These were some of the scenes unfolding in Tehran, a sprawling metropolis of 10 million people, on April 3 and into the early hours of the morning on April 4.

The capital, including dense residential neighbourhoods in the leafy northern parts of the city, came under heavy bombardment as the war’s fifth week came to a close.

Fifteen residents of Tehran said in telephone interviews and text messages that they were simply terrified. Many asked that their last names not be used for fear of retribution.

“I have lost my concentration; I don’t know what will happen to us,” Ms Golshan Fathi, a resident of Tehran, said in a text message from the bathroom she was hiding in. “I’m very, very worried.”

Ms Saghar, another resident of the capital, said in a series of text messages that her home had shaken so violently from the air strikes that she thought it would collapse and bury her family.

“I thought, ‘OK, it’s over. We are all dying’,” she said. “I don’t know what to say. What just landed was very near and terrifying.”

For five weeks, ordinary Iranians have been caught in the crossfire of the intensifying war with the US and Israel.

They have watched with dismay and anxiety as US President Donald Trump has threatened to bomb them “back to the Stone Ages”, and as air strikes have hit critical infrastructure – including steel factories, power plants, airports, scientific research centres and top universities.

“Iran is being destroyed in front of our eyes,” wrote Mr Afshin, a 58-year-old business owner, adding: “What if we are left here to rot in the hands of this regime with no connection to the outside world?”

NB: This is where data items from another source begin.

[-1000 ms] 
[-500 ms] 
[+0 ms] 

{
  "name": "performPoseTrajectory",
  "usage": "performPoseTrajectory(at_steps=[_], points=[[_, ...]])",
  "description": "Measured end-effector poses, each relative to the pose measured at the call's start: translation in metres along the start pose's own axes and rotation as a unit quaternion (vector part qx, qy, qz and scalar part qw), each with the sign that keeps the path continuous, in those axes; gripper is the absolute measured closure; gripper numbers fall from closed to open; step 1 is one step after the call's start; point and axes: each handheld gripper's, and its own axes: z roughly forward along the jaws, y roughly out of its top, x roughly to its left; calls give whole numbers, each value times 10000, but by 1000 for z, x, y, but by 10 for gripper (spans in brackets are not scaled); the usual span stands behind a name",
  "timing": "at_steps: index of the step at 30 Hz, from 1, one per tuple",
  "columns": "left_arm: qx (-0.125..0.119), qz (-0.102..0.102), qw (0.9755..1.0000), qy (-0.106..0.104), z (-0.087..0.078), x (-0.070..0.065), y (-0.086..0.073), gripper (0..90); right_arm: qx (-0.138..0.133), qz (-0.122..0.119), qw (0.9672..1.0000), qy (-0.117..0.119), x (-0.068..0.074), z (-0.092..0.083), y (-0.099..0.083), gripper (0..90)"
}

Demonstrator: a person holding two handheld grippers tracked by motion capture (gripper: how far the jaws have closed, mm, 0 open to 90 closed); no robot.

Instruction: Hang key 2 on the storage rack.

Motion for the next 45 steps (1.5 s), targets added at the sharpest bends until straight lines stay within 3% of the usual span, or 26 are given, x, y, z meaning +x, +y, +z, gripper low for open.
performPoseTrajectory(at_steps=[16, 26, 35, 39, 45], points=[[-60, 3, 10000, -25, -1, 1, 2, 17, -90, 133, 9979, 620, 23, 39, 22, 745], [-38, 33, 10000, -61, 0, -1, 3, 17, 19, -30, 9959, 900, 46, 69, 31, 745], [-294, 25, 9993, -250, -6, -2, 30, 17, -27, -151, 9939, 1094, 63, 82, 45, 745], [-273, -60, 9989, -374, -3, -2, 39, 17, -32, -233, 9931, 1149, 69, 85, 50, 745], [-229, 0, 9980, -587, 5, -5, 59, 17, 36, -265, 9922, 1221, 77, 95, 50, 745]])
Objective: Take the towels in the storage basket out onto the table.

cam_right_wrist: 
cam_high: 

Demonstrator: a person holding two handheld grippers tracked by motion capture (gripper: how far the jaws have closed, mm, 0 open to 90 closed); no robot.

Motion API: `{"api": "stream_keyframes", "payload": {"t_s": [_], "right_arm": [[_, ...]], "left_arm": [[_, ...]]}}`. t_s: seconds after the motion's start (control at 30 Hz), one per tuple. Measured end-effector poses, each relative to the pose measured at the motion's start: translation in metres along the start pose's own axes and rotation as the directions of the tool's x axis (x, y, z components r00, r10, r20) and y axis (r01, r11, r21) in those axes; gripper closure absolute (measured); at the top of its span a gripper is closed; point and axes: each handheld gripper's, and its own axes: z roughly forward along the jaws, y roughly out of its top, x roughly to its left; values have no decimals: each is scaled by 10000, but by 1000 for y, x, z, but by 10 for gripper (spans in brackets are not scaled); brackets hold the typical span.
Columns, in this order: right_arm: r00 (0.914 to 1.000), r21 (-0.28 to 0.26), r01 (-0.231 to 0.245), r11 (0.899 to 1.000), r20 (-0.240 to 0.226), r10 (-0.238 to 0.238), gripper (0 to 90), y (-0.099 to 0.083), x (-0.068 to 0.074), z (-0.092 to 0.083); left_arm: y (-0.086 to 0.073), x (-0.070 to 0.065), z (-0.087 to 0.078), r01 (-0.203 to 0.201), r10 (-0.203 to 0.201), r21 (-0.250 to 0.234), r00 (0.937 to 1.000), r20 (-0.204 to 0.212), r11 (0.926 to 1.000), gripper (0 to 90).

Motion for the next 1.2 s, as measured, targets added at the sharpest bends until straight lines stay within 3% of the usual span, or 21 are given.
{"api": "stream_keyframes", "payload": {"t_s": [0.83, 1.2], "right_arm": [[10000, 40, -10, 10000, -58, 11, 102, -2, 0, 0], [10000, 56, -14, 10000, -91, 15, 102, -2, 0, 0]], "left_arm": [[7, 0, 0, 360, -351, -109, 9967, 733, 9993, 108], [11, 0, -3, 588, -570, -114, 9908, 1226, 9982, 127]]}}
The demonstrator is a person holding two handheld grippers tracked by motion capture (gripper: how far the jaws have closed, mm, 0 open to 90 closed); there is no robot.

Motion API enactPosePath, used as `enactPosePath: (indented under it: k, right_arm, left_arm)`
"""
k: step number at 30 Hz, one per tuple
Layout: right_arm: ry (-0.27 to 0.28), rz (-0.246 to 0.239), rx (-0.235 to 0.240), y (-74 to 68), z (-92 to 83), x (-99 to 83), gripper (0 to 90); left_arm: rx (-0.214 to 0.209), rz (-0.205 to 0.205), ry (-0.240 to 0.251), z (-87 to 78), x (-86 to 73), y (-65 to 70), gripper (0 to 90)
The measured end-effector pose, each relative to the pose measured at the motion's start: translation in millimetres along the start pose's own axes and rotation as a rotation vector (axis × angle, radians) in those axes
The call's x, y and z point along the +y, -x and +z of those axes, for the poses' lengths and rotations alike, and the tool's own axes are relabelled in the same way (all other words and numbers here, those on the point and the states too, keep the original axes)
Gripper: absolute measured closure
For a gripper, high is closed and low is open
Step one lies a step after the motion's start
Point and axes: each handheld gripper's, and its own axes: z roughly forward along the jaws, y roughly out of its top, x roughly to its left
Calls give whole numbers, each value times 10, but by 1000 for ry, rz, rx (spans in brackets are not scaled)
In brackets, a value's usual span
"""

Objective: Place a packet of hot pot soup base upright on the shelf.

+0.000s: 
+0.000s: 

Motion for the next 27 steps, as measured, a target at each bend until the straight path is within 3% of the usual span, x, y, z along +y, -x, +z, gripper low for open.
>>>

The Human Rights Activists News Agency, a US-based rights organisation, said that over the past 24 hours it had recorded 206 attacks in 13 provinces in Iran, with at least one civilian killed.

In total, the group has recorded at least 1,607 civilian deaths since the start of the war.

Augmenting people’s anxiety are the recent escalations from Iran’s leadership. On April 3, Iran shot down a US fighter jet in the south-west part of the country.

While one of the two airmen in the jet was rescued, American rescue teams and Iran’s Revolutionary Guard were both hunting the mountain terrain looking for the other on April 3.

Iran also claimed responsibility for an American A-10 Warthog plane that crashed in the Persian Gulf around the same time as the jet, and shot at a military helicopter, which was forced to make a landing outside Iran’s borders.

Government supporters said they hoped the missing American crew member would be taken as a prisoner of war.

Earlier in the evening, crowds of government supporters gathered in several squares in Tehran waving flags and celebrating the downing of the US aircraft, according to video reports posted on state media.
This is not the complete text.